On Tuesday, the United States Senate Finance Committee held a hearing entitled "Seizing the New Opportunity for Health Reform." Goals and principles of health care reform were addressed along with a reaffirmation that reform efforts should be comprehensive, not incremental, and that quality health care should be available to all citizens of the United States.
Senator Ken Salzar of Colorado, a member of the Committee, was one of those who addressed the hearing. Here are some excerpts from his address brought to us via the full transcript on Trading Markets.com:
As someone who has had recurring health issues of various sorts, I can attest to this. Many times I have had to forgo seeking professional care because it was a choice of that or rent. (Writers don't make very much unless they happen to be Stephen King or Tom Clancy.) On one or two occasions it ended up with me having to go to the emergency room, vastly increasing the expense both for myself and or others.
"While many in our nation go without care, it certainly is not due to a lack of health care spending. In 2005, health care expenditures in the U.S. totaled over $2 trillion dollars - nearly 15 percent of our gross domestic product and the highest spending level of any developed nation by far. So I ask myself - with so much of our money being spent on health care services, how can so many of our people lack access to affordable, high quality care" It is a dynamic we all struggle to understand, and I look forward to hearing the panel's thoughts on this during today's discussion.

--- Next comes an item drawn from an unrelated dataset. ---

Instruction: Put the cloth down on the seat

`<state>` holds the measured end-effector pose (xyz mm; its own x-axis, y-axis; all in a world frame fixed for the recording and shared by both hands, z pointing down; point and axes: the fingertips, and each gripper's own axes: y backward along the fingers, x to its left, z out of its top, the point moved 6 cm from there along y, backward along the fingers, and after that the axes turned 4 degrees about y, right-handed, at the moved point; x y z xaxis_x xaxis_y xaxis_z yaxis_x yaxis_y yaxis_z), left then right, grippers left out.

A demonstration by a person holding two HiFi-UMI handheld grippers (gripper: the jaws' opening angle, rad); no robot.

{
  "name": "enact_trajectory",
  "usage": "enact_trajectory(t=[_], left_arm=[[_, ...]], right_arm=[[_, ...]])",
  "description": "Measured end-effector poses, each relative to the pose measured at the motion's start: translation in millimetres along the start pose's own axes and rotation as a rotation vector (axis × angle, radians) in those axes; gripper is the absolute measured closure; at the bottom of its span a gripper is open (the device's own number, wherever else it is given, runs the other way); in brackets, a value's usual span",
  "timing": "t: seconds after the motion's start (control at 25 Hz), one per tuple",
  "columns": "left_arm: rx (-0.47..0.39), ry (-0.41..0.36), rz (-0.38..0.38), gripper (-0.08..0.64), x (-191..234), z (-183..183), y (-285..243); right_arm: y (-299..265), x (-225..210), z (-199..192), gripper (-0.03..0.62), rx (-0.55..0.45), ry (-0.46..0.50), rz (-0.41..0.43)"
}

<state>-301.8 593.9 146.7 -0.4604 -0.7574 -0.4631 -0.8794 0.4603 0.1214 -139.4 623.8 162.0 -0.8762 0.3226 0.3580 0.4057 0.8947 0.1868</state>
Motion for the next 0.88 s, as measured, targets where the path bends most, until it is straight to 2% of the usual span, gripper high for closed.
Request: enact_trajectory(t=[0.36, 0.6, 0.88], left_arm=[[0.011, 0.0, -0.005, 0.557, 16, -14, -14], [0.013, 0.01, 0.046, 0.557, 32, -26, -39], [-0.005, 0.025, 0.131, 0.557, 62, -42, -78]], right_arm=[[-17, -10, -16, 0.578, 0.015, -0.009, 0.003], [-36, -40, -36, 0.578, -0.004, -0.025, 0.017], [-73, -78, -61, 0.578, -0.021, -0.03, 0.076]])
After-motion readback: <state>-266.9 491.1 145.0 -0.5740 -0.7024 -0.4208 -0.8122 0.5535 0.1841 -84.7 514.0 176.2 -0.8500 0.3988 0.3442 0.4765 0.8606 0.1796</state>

"When I go back to Colorado and talk to the people in my state, their number one health concern is the cost of care. The price they must pay drives every decision they make when it comes to their personal health - which is certainly not the way we should be making life-altering decisions for our friends and loved ones. For those people without insurance, the problem is obvious - they cannot afford to pay the staggering "sticker price" for health care services out of their pocket - and they rely too heavily on emergency services which are inefficient, expensive and less than ideal. But the growing plight of the uninsured causes difficulty for individuals with insurance as well, as many of the costs of treating the uninsured are passed along to all consumers and result in increased premiums and cost-sharing obligations. This often means that even those with insurance cannot afford to seek treatment because they cannot afford their high deductibles and copayments, creating a vicious cycle of unmet health care needs.
Now I have insurance thanks to my wife's job at a local university, although that does not improve matters much from they way they were before. Several hundred dollars a month go towards coverage, but attempts to use it reveal a labyrinth of paperwork and bureaucracy that often seems designed to prevent our use of the policy.
"As I listen to discussions of health care reform, I can come to only one conclusion - our goal must be universal access to affordable, high quality health care for every person in this country. While I am sure that my colleagues on the Committee may have differing perspectives on how we can achieve this goal, I am convinced that there are common principles that can tie us together and hope that former Secretaries Shalala and Thompson can help us identify those areas. Prevention, health technology, primary care, chronic care coordination - these are concepts that we know hold value - and the time has come for us to delve into the details of incorporating them into our health care system and realigning the system's incentives to make sure they are addressed."Indeed, these are all issues that George C. Halvorson brings up in his book Health Care Reform Now! as being critical to effecting substantive, positive change in our current "non system." Let us hope that Sen. Salazar finds many kindred spirits on the Senate Finance Committee.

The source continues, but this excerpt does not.